ABOUT THIS TASK —
Each line containing the word "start" must be copied from the material below.

DATA BELOW —
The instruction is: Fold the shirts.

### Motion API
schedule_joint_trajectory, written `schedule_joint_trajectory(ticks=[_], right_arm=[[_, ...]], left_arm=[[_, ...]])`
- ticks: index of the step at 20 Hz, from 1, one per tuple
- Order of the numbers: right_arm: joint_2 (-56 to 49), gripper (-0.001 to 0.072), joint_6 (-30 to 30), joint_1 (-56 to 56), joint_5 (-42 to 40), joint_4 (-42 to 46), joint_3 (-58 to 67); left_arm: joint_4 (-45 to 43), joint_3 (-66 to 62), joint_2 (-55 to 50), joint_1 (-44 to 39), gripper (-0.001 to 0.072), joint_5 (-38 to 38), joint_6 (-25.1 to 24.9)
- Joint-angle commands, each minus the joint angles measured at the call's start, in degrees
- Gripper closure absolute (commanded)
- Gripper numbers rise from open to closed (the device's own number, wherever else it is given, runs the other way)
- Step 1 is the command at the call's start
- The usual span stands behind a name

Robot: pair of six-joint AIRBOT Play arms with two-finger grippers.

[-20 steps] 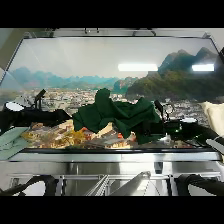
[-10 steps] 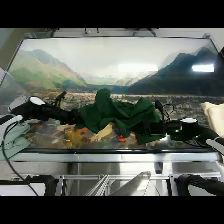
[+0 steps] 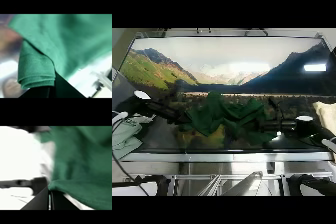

RESPONSE AREA —
- Joint-angle commands, each minus the joint angles measured at the call's start, in degrees
- Step 1 is the command at the call's start

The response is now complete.